I found it on the Pierce Haus trip to Lake Tahoe, in the snowy hills and Jared’s
cabin, amid the Douglas firs and Ponderosa pines. For three days straight I felt
so in place. Pierce is a fine home, and I am very grateful to the current
Piercians – known and new – for welcoming me so fondly in their midst. Since
then, I been chillin. Simple enjoyment, lighthearted and happy to see so many
friends and familiar places. Drinking IPAs, eating kale salads, still not
understanding the traffic rules around here, inserting ‘hella’ in my sentences,
Seventh Generation dish soap and food sampling in stores and farmers market
stands, potlucks, sleepovers, long boarding, stargazing, camp fires, road trips,
scampering up back country hills*, peeing with the door open, ahh I know it
here!
* (I actually got lost for an
hour in a redwood forest, it was really scary, it would start getting dark
soon, no one could hear me and I could hear nothing, and I had absolutely no
clue which way was left or right. Cole and Gordon rescued me, a chance for them
to repay me after me saving their asses last year on the Lost Coast.)
The magic
But even as I’m chillin, I still don’t
want to belittle the momentousness of being here.

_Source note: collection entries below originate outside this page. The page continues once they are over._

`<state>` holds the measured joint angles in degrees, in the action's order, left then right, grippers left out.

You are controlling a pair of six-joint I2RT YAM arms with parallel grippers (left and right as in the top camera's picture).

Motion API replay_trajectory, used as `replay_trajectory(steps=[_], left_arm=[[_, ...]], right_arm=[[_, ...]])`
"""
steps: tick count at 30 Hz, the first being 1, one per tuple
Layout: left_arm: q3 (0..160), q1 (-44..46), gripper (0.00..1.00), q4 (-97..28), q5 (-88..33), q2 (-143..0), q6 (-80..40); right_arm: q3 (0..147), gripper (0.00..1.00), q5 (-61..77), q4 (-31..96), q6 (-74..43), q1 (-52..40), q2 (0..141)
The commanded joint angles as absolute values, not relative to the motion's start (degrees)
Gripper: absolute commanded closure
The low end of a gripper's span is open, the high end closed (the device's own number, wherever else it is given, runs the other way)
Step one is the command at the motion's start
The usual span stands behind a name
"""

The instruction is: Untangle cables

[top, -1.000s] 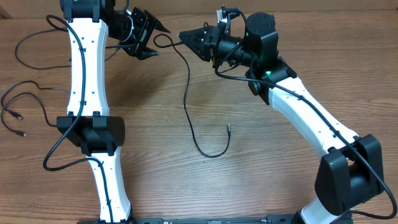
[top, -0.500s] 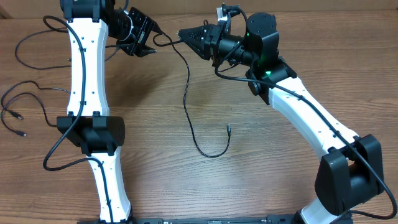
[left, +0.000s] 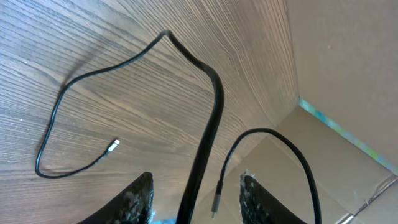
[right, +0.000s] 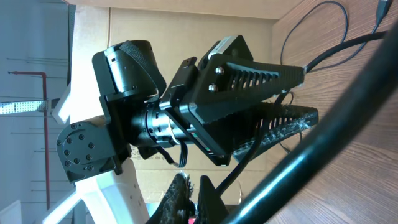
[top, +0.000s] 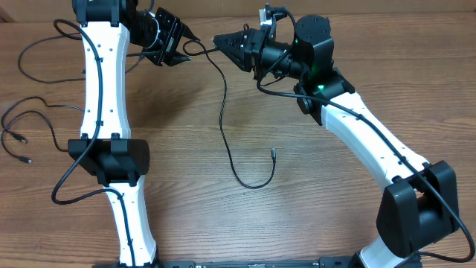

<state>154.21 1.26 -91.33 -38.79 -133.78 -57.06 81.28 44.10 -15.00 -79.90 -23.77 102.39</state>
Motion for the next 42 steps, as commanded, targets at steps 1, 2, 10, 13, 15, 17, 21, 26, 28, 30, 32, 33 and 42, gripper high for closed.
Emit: replay_trajectory(steps=[1, 2, 10, 13, 15, 17, 21, 26, 28, 30, 32, 33, 42], left_arm=[[154.3, 1.3, 0.56, -91.5, -40.0, -134.4, -57.4], [154.3, 1.3, 0.55, -91.5, -39.8, -134.4, -57.4], [154.3, 1.2, 0.57, -91.2, -37.1, -134.4, -57.5], [154.3, 1.2, 0.61, -90.7, -37.1, -134.4, -57.5], [154.3, 1.1, 0.63, -90.7, -37.1, -134.4, -57.5], [154.3, 1.1, 0.66, -90.7, -37.1, -134.4, -57.5], [154.3, 1.1, 0.8, -90.8, -37.1, -134.4, -57.5], [154.3, 1.1, 0.96, -90.8, -37.0, -134.4, -57.4], [154.3, 1.1, 0.96, -90.8, -36.6, -134.4, -57.4], [154.3, 1.1, 0.96, -90.8, -34.9, -134.4, -57.4], [154.3, 1.1, 0.96, -90.8, -32.3, -134.4, -56.5], [154.3, 1.1, 0.96, -90.8, -31.6, -134.4, -55.2], [154.5, 1.1, 0.96, -90.8, -31.9, -133.4, -42.4]], right_arm=[[82.1, 0.96, 43.7, -15.5, -79.4, -23.9, 101.7], [82.1, 0.96, 43.7, -15.5, -79.4, -23.9, 101.7], [82.1, 0.96, 43.8, -15.5, -79.4, -23.9, 101.7], [82.1, 0.96, 43.7, -15.5, -79.4, -23.9, 101.7], [82.1, 0.96, 43.7, -15.5, -79.4, -23.9, 101.7], [82.1, 0.96, 43.7, -15.5, -79.4, -23.9, 101.7], [82.1, 0.96, 43.7, -15.5, -79.4, -23.9, 101.7], [82.1, 0.96, 43.7, -15.5, -79.4, -23.9, 101.7], [82.1, 0.96, 43.7, -15.5, -79.4, -23.9, 101.7], [82.1, 0.96, 43.7, -15.5, -79.4, -23.9, 101.7], [82.1, 0.96, 43.7, -14.8, -79.4, -23.9, 101.7], [82.1, 0.96, 43.7, -14.3, -79.4, -23.8, 101.7], [82.1, 0.71, 43.5, -2.6, -73.4, -19.7, 101.7]])
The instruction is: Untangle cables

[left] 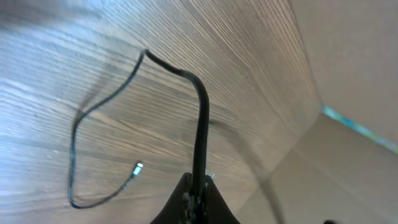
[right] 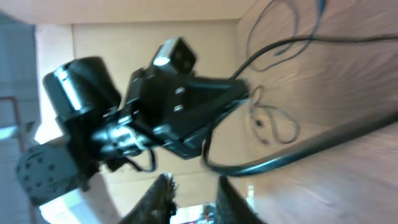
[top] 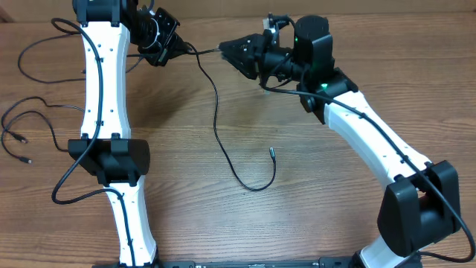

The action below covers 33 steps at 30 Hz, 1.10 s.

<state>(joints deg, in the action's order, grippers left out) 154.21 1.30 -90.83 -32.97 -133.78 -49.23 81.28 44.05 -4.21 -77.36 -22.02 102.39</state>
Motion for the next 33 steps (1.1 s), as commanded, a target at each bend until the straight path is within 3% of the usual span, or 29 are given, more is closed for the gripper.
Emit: replay_trajectory(steps=[1, 2, 7, 11, 19, 33], left_arm=[[154.5, 1.1, 0.96, -90.8, -31.9, -133.1, -41.0], [154.5, 1.1, 0.96, -90.8, -31.4, -132.6, -39.6], [154.5, 1.1, 0.96, -90.8, -23.1, -128.5, -38.0], [154.5, 1.2, 0.96, -89.8, -17.5, -123.2, -33.8], [154.5, 1.1, 0.96, -86.5, -17.4, -112.2, -20.8], [154.5, 1.1, 0.96, -87.6, -2.5, -96.6, -24.9]], right_arm=[[82.1, 0.63, 43.5, -1.1, -72.2, -19.0, 101.7], [82.1, 0.44, 43.5, 0.8, -70.7, -18.2, 101.7], [82.1, 0.02, 43.4, 8.8, -64.6, -15.4, 101.7], [82.1, 0.0, 41.9, 14.3, -60.7, -14.0, 101.7], [82.1, 0.0, 32.8, 24.3, -59.5, -13.5, 101.7], [82.1, 0.0, 13.1, 40.8, -59.5, -13.4, 101.7]])
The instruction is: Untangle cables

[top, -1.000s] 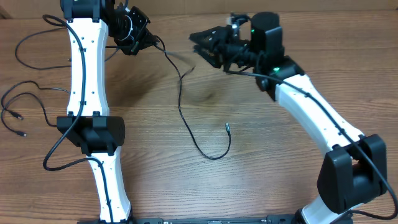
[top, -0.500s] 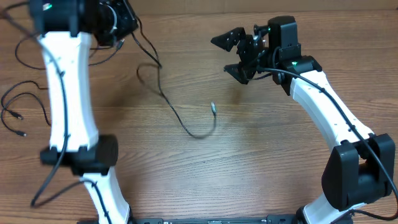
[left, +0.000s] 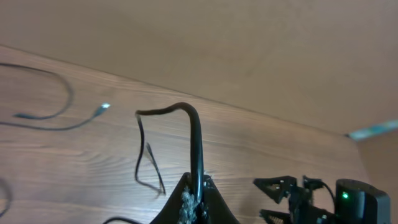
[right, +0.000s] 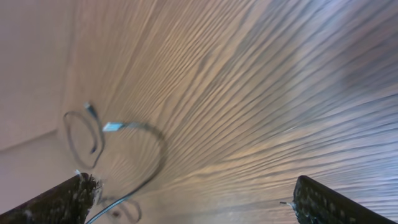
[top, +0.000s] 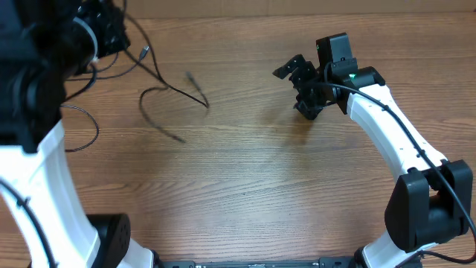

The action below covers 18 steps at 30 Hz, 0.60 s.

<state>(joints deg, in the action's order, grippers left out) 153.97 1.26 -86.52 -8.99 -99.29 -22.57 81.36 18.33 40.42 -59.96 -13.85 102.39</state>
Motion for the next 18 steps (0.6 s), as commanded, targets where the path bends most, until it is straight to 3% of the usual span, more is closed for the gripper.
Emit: replay_trajectory(steps=[1, 6, 12, 18], left_arm=[[154.5, 1.1, 0.96, -88.7, -0.5, -95.9, -26.6], [154.5, 1.1, 0.96, -96.3, 10.1, -92.7, -33.3], [152.2, 0.6, 0.96, -96.8, 13.2, -88.6, -30.8], [148.8, -6.8, 0.96, -96.8, 15.6, -86.4, -34.8]], right_arm=[[82.1, 0.0, 12.9, 41.0, -59.5, -13.4, 101.7], [82.1, 0.0, 12.9, 41.4, -59.5, -13.4, 101.7], [82.1, 0.0, 12.9, 41.5, -59.5, -13.4, 101.7], [82.1, 0.0, 12.9, 42.8, -59.5, -13.4, 101.7]])
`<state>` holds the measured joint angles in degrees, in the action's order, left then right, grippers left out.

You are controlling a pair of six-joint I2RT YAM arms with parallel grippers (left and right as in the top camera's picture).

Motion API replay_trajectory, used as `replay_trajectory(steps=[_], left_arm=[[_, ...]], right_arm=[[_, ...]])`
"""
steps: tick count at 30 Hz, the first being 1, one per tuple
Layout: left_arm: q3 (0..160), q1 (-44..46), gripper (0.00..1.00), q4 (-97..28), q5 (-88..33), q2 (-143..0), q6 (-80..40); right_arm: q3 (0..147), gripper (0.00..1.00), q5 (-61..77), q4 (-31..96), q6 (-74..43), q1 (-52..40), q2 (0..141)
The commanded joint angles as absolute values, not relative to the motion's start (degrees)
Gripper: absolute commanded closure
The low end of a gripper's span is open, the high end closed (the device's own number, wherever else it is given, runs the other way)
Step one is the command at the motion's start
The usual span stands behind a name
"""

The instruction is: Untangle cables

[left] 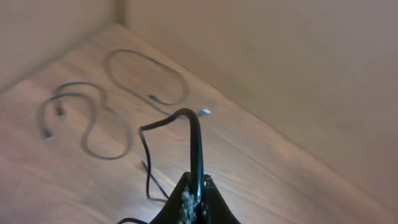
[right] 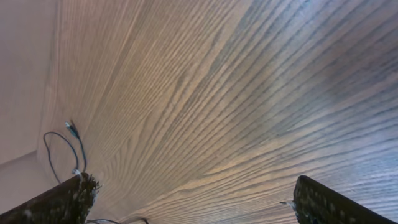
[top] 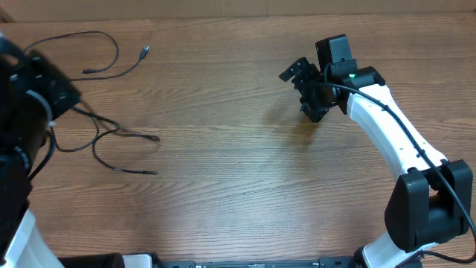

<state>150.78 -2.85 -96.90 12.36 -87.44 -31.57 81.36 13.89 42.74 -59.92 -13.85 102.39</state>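
My left gripper (left: 198, 190) is shut on a black cable (left: 196, 146), which arches up out of the fingertips and drops to the wood. In the overhead view that gripper (top: 52, 88) is raised at the far left. The held cable (top: 111, 141) trails from it in loops over the left of the table. A second black cable (top: 104, 45) lies in a loop at the back left, with a silver plug (top: 145, 50). My right gripper (top: 301, 83) stands open and empty at the back right, its fingers (right: 74, 199) wide apart over bare wood.
In the left wrist view an S-shaped cable (left: 87, 118) and a looped one (left: 146, 74) lie near the corner of the cardboard wall (left: 261, 68). The wooden table (top: 245, 186) stretches between the two arms.
My left gripper, still shut on the cable, has moved from the back left toward the front left. The cable's loops now lie further left and nearer the front. The right gripper has barely moved.
Both grippers met at the back of the table, the right shut on the cable and the left open around it. Then the left was shut on it and the right had opened. The right then stood apart, and the left held the cable at the table's left.
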Motion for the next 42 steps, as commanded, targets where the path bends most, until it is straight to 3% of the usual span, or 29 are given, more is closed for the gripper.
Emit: replay_trajectory(steps=[1, 19, 27, 42], left_arm=[[148.2, -8.4, 0.96, -96.8, 15.4, -86.4, -34.7], [126.7, -33.5, 0.96, -96.8, 11.7, -86.5, -51.4], [113.4, -39.0, 0.96, -96.2, 10.9, -86.5, -63.1], [82.4, -43.9, 0.96, -72.7, 10.9, -86.9, -71.2]], right_arm=[[82.1, 0.0, 12.9, 42.8, -59.5, -13.4, 101.7], [82.1, 0.0, 12.8, 42.8, -59.5, -13.4, 101.7], [82.1, 0.0, 12.4, 42.8, -59.5, -13.4, 101.7], [82.1, 0.0, 11.9, 42.8, -59.5, -13.4, 101.7]])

Moments in the tree branches remind
me of what I returned for. I’m here for the magic. I know it’s there, profoundly
influencing me subconsciously, even when I don’t readily notice it all the time
(thankfully). That’s the reason I’m so aware, so intentional, about my being
back here. Some places hold undeniably powerful magic, like the Fig Tree, and
the Pierce porch: Palm gliding up the banisters, worn down by so many hands
full of love for it, the smell of old wood, the feel of the cold metal doorknob, the sound
of its creaky turn and the door opening to a true home, hallowed by many many
souls. “Your absence has gone through me
like thread through a needle. Everything I do is stitched with its color”,
some anonymous hand wrote by the door. How supported and surrounded those two
lines made me feel in the last weeks before leaving last year. And how they
still echo in me now.
I planned this whole trip around
Co-op Thanksgiving, the annual reunion, which is an event of some awesomely
powerful magic. It is the night when the hallowed walls hum with life upon the
gathering of generations who poured their souls into them. Last year the event
was the absolute pinnacle of my Davis year. This year was different, the
Thanksgiving celebration the focal point of some radical and polarizing
political criticism from within the community. The night itself was fine of
course, but as a result of the intense Facebook discussions the turnout was
rather low. A pity, I had hoped to see more people and feel that co-op magic come
to life. But a traveler must stay flexible. I am at the mercy of people’s
availability and hospitality this whole time here, and nothing ever works out
as planned anyway. If anything, this year’s reunion was a good test of
character: those ready to take charge of their own experience showed up to have
a good time regardless of the circumstances.
Home
Unexpectedly, during this trip I’ve
also realized that after being back in the Netherlands for some time, my dominant
life is back there now. I’ve even caught myself missing my chilly northern
country and its people. Who would have thought… Not me, I thought I would never
fit back in. But humans are so adaptive. Though I have relished the chance to
reconnect to the Californian pieces of me and the cherished friends and places
here, I’m looking forward to going home in the other direction, too.